Like FASB and GASB, IPSASB has been looking at deferring the effective dates of some of its upcoming accounting standards to give stakeholders more time to comment on them and get ready for them. “We certainly want to make sure that we support our stakeholders using IPSAS through the pandemic,” said Carruthers. “We are looking at the draft standards that we have out for consultation, so the immediate action we've taken is to extend the consultation period on those three exposure drafts on revenue and transfer expenses, which are really important to our stakeholders. We're giving them more time to comment on those to really consult their constituents before getting back to us. Then we will have a look at the effective dates for our standards going forward. That's something that we'll need to discuss with the board. We have two standards that have an effective date of the beginning of January 2022. We will look at whether we should extend those to give people relief in terms of encouraging implementation of the standards, and allowing for the fact that they are likely to have to divert efforts elsewhere during the period of the pandemic. We have a board discussion coming up in early June and we'll look at the situation at that stage, and that will probably be when we make proposals on the effective dates.”

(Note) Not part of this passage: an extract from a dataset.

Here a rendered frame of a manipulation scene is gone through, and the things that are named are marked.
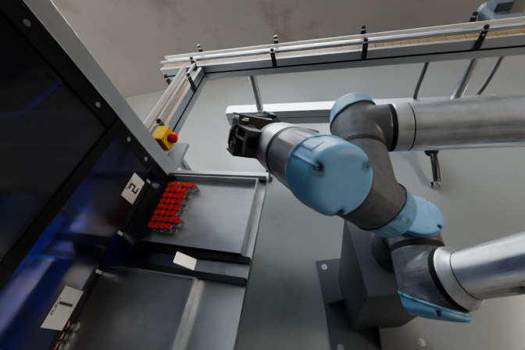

At IPSASB’s last quarterly board meeting in March in New York, 14 of the 18 board members were present physically, while others joined remotely. However, the next board meeting in June will be completely remote.

“June will be our first virtual board meeting, and we'll have to keep an eye on what happens going forward,” said Carruthers. “Although we can keep our business going in terms of standard setting, there's a big difference as our sister standard-setting boards, on audit and ethics [the International Auditing and Assurance Standards Board and the International Ethics Standards Board for Accountants], are meeting the week after us. In terms of how much business you can get through, it does impact on discussions and so on, both in the meeting but also outside the meeting.”

In the meantime, he foresees more governments taking a closer look at their accounting as they make tremendous outlays to fight the pandemic. “This is a time like no other in terms of the scale of what's happening, and it's happening around the world,” said Carruthers. “All governments are increasing expenditure. They're going to suffer impacts on both levels of tax: tax receivables going forward, guarantees and so on. There are huge challenges, and this is the time that you really do need accrual information, not just the conventional debt measures. You need to have not only accrual information, but consistent accrual information. Governments need to take the right decisions going forward. The markets and the international institutions are going to need comparable data to say, ‘Where are we going to put the resources? Where are the resources needed? And what will be the cost of that? What should we charge for that money?’ Wherever you look, there are needs for information, and that really just adds to the imperative that already existed to move over to accrual reporting for government finances.”